Parent states
States can contain more states, also known as child states. These child states are only active when the parent state is active.
Child states are nested inside their parent states. Parent states are also known as compound states.
In the video player above, the Opened state is a parent state to the Playing, Paused, and Stopped states. These states, their transitions, and their events are nested inside the Opened state.
Root state
The state machine itself is a parent state! It’s the root state, and it’s always active.
It's normal to have a state machine that has no other states. This is useful for modeling a simple state machine that only handles events via transitions:
Example of a simple counting machine with increment, decrement, reset, and no states:
import { createMachine } from 'xstate';
const countingMachine = createMachine({
id: 'counting',
initial: 'active',
on: {
increment: {
actions: assign({ count: ({ context }) => context.count + 1 }),
},
decrement: {
actions: assign({ count: ({ context }) => context.count - 1 }),
},
reset: {
actions: assign({ count: 0 }),
},
},
// No child states!
});
Initial state
The initial state of a parent state is the state that is entered when the parent state is entered. Parent states must have an initial states.
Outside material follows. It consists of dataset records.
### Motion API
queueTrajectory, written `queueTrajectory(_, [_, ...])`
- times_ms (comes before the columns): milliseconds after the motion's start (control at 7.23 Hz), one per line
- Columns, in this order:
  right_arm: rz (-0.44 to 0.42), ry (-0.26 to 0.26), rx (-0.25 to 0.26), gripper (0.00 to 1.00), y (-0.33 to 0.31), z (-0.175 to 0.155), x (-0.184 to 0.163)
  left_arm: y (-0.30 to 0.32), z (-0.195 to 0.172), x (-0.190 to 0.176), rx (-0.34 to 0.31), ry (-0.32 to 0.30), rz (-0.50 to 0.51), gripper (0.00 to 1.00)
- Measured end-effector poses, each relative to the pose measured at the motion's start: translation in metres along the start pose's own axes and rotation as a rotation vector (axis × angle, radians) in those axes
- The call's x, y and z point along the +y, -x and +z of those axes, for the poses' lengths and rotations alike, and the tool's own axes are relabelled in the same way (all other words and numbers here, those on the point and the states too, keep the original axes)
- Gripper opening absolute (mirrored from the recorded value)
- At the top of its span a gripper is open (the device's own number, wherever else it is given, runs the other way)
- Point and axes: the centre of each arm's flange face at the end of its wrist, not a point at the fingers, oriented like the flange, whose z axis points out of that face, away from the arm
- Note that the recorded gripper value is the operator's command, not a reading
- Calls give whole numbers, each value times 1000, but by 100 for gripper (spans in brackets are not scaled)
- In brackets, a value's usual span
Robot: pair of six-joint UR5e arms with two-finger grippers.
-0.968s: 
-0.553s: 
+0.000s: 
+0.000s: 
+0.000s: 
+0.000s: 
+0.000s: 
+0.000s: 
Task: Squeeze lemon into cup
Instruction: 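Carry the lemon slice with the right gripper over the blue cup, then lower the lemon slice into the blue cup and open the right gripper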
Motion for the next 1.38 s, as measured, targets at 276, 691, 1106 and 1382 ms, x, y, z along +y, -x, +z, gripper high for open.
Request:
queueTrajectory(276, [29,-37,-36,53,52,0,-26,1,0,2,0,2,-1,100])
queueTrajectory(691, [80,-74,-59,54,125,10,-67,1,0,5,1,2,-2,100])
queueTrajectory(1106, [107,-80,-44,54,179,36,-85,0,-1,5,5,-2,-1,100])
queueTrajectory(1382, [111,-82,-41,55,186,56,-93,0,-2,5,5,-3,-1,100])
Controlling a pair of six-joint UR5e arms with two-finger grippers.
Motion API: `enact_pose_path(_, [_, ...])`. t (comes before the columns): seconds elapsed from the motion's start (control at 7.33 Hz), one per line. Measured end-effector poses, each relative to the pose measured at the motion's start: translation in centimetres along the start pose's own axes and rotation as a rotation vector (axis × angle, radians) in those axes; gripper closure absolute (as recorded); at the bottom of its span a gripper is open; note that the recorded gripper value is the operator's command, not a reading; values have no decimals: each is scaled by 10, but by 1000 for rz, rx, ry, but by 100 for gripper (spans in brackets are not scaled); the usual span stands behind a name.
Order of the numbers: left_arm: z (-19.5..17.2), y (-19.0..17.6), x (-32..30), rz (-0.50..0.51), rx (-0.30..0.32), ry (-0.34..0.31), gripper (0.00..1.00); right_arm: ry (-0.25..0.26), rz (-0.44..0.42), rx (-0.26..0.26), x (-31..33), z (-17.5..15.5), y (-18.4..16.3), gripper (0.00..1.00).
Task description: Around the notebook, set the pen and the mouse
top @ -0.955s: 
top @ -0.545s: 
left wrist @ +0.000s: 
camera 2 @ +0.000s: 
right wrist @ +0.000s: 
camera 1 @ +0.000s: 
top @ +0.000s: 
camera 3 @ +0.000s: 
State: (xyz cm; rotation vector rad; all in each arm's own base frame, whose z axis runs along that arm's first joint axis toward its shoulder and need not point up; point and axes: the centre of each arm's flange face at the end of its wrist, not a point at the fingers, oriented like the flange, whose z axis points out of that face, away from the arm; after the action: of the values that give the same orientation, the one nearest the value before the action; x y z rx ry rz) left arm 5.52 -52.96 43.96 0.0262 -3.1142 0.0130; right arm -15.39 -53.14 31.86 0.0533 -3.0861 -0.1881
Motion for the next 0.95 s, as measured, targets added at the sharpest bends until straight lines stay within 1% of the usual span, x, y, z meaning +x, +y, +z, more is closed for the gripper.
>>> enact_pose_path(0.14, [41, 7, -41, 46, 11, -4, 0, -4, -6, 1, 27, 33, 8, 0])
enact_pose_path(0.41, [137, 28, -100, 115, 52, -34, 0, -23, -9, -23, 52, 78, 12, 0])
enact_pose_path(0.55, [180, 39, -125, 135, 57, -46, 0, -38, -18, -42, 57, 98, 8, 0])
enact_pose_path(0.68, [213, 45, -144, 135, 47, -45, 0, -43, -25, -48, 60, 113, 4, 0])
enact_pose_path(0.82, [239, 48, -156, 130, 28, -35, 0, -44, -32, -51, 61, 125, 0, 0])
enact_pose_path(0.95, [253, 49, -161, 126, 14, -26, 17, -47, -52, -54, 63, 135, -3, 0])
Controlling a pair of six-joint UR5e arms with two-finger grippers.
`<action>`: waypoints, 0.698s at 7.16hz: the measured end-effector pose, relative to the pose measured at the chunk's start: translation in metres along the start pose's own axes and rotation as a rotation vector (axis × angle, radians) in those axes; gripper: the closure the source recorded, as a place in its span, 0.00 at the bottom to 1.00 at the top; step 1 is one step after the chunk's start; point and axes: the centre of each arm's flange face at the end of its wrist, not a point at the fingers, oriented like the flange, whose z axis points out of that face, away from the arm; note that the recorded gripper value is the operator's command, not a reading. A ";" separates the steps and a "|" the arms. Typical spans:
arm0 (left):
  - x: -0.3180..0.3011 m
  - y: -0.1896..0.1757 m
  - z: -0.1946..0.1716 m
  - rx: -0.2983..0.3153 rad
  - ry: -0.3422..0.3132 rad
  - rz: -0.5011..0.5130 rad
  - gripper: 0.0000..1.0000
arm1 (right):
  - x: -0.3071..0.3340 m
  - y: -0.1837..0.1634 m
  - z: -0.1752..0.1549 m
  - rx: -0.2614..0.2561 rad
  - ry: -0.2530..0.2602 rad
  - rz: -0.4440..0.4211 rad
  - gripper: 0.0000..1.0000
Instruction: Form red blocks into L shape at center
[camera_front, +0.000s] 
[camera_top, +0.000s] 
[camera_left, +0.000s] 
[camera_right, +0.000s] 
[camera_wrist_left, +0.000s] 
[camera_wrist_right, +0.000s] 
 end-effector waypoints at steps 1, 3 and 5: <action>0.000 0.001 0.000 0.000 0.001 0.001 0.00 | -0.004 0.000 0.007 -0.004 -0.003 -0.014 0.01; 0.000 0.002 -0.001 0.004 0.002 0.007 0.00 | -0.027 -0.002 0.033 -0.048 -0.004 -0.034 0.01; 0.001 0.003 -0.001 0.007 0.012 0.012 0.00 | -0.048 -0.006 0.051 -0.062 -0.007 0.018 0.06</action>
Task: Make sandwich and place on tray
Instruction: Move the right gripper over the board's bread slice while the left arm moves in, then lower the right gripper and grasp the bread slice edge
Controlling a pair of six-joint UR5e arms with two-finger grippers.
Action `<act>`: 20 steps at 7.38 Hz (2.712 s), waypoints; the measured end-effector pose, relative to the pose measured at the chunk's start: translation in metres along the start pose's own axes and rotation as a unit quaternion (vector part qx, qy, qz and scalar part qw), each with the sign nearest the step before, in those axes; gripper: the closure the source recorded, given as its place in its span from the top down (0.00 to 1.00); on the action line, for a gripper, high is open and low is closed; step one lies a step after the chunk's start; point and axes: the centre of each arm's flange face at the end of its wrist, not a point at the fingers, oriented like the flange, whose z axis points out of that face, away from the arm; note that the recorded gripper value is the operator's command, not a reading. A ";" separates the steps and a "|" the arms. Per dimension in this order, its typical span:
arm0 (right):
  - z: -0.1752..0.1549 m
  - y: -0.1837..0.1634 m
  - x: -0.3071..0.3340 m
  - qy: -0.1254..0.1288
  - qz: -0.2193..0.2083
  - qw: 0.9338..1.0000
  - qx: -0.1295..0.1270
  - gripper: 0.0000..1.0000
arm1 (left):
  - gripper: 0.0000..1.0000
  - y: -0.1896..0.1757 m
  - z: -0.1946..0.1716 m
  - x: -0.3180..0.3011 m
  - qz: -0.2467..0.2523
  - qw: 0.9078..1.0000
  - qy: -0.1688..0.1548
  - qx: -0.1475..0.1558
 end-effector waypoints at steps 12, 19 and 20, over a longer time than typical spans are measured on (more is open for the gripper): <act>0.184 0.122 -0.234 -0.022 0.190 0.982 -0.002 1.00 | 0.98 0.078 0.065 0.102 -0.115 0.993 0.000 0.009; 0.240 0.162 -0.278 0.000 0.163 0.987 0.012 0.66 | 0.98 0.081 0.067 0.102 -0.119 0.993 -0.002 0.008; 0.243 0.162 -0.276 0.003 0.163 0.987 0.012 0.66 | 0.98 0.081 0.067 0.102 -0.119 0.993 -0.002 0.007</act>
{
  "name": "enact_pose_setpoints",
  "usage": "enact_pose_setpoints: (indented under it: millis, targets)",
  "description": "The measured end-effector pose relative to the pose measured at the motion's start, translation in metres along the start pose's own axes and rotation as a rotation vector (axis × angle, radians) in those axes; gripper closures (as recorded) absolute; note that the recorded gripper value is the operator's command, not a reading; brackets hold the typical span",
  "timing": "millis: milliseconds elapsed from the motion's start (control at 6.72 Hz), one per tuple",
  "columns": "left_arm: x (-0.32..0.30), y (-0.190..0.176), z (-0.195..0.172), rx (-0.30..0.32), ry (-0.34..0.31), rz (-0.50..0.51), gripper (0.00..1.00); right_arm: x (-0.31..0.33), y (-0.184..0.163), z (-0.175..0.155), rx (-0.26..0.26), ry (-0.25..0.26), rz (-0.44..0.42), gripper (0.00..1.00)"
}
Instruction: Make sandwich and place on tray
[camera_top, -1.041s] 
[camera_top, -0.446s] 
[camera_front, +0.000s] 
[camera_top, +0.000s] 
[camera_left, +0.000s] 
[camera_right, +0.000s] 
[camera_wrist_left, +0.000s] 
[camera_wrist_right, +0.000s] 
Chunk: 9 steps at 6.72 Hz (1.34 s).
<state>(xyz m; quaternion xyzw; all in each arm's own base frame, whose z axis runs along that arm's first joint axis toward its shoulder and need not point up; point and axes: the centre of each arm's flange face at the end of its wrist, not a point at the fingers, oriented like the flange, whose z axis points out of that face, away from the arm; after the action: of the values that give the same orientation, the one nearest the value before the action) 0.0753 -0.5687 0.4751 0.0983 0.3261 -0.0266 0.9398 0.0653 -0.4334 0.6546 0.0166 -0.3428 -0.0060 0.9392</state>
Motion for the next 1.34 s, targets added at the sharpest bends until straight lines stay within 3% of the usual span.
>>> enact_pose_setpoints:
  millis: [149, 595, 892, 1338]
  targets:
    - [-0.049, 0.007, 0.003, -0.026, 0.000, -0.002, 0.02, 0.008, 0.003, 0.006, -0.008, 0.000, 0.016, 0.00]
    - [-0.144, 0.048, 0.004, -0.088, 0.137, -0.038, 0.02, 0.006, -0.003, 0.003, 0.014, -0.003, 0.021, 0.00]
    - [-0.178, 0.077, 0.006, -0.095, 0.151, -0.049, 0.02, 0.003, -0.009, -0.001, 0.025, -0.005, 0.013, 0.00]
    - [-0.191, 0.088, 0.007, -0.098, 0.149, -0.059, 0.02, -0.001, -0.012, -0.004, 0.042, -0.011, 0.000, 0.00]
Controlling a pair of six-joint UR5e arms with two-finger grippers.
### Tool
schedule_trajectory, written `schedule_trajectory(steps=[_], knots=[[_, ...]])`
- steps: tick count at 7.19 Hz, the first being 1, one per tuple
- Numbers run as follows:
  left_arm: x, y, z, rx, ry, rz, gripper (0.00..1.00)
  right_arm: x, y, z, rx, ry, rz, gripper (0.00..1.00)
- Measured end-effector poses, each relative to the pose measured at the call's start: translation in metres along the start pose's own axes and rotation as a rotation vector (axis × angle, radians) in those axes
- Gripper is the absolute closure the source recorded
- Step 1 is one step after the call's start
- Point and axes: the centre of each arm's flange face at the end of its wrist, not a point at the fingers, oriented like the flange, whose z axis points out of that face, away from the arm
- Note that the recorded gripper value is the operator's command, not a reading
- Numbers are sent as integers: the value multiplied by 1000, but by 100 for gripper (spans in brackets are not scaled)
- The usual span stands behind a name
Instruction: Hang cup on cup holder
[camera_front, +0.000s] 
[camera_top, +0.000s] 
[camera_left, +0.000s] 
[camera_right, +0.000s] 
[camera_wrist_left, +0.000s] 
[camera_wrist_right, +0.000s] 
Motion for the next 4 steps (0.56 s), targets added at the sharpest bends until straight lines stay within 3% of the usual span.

You specify the initial state via the initial
property of the parent state, which is the key of the initial state in the states
object:
import { createMachine } from 'xstate';
const feedbackMachine = createMachine({
initial: 'question',
states: {
question: {
// ...
},
form: {
// ...
},
thanks: {
// ...
},
},
});
- Even if the parent state is never directly targeted and its child states are instead targeted, specifying the initial state in the
.initial
property is required. In this case, the.initial
property can be any of the child states.
Transitions on parent states
A transition that targets a parent state will enter the parent state and its initial state. If that initial state is a parent state, then that state's initial state will be entered, and so on.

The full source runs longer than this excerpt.